Les mots pour ne pas le dire
On n’y prend guère garde. C’est une imprégnation insidieuse. Des mots qui s’immiscent dans notre vocabulaire, des mots trafiqués, traîtres, trompeurs.
Par Alain Doudiès, consultant en communication publique, ancien journaliste, membre du Comité de pilotage de Cap’Com.
Il y a ceux qui passent de l’univers de la publicité à celui de la politique : « Carrefour positive » et « La positive attitude » (Jean-Pierre Raffarin). Il y a ceux, anodins, qui font moderne, tels que « mobilité », formulation employée plein pot pour parler transports publics. Mais – bon sang ! – qui dit « J’use de mes mobilités pour aller à la piscine », au lieu de « J’organise mes déplacements » ? Pire, il y a de véritables escroqueries : « Plans sociaux » pour travestir « licenciements collectifs » d’une apparente rationalité ou « éloignement de migrants » pour ripoliner de bonne conscience « expulsion d’étrangers ».
La « fraude des mots »
Sommes-nous épargnés ? Mettons-nous d’abord sous la rassurante houlette de deux penseurs. Platon : « La perversion de la cité commence par la fraude des mots. » George Orwell, en écho à la « novlangue » de 1984 : « Penser clairement est le premier pas vers la régénération politique. » La question de prestigieuses références pour valider le propos étant réglée, interrogeons-nous. Que se passe-t-il chez nous ?

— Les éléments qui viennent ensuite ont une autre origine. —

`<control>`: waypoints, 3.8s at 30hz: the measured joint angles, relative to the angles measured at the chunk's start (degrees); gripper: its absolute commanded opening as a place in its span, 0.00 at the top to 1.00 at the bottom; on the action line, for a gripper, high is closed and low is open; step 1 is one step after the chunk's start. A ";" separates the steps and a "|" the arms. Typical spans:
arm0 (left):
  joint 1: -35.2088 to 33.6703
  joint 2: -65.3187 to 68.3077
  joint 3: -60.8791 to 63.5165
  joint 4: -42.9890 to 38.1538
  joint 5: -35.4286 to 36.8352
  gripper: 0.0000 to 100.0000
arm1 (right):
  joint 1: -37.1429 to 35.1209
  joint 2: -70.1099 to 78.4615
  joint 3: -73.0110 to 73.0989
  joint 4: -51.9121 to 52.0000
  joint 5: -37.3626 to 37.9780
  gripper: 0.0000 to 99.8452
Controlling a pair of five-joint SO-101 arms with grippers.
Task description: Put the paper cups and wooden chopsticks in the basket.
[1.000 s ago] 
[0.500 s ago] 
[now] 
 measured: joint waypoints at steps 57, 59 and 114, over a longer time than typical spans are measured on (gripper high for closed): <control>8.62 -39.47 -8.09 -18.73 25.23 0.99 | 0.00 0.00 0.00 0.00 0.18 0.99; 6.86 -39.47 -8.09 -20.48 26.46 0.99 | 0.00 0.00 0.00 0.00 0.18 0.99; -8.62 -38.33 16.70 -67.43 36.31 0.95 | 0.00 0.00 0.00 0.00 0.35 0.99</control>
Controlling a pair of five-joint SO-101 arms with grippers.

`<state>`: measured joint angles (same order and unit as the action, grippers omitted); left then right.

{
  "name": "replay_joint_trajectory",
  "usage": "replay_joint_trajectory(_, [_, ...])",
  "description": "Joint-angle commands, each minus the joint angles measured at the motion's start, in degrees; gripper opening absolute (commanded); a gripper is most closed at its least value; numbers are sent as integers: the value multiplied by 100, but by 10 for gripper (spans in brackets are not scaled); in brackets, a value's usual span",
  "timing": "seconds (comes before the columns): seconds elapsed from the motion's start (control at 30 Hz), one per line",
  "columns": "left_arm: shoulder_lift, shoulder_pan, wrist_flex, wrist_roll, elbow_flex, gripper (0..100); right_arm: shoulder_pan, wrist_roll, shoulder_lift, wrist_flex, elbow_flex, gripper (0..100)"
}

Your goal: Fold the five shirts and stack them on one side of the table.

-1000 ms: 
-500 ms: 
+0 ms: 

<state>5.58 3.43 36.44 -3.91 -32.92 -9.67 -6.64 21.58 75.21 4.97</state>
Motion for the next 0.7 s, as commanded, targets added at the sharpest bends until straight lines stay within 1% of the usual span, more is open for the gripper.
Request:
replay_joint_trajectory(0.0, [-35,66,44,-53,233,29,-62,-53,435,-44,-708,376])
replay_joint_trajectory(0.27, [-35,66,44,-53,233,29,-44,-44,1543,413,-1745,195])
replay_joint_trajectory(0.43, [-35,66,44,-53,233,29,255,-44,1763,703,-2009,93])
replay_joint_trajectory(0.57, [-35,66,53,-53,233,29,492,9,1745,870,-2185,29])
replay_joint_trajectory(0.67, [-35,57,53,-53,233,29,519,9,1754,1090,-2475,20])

Certains mettent l’œil où ça fait mal. « L’administration se paie de mots comme jamais », affirme Xavier Patier, écrivain et directeur général des services du Loir-et-Cher. Il cite des mots dénués de sens ou vidés, à force d’être employés, comme les coups de trompette de « territoires », « gouvernance » , « intelligence collective » ou le cocorico de « co-construction ». Le Loir-et-Cher a conçu un guide pratique, « La rédaction administrative au Conseil départemental » (voir ci-dessous). Il fournit notamment des modèles de courriers clairs, en vis-à-vis des confuses correspondances habituelles. C’est le fruit d'un travail participatif en interne, dans une démarche globale de simplification et d'amélioration des services Quali'dep 41. D’autres proposent des méthodes, tel « Le pouvoir du langage clair », conçu par l’agence Avec des mots, qui a apporté sa contribution aux Rencontres nationales de la presse et des médias territoriaux organisées par Cap’Com.
Pollinisation ou pollution ?
La communication interne est particulièrement touchée par ces ravages. Le vocabulaire du management des entreprises a déferlé. Les cadres sont devenus des « managers ». La « performance », l’« efficience », la « transversalité » inondent les textes de la hiérarchie. La « transformation », héritée du vocabulaire gouvernemental, et la « transition », extension de la « transition énergétique », présentent comme une évolution douce de profonds changements qui secouent les organisations et bousculent les agents. Pomper ainsi le langage de l’entreprise, est-ce une féconde pollinisation ou une nuisible pollution ?
Nous sommes des passeurs de mots. Veillons-y.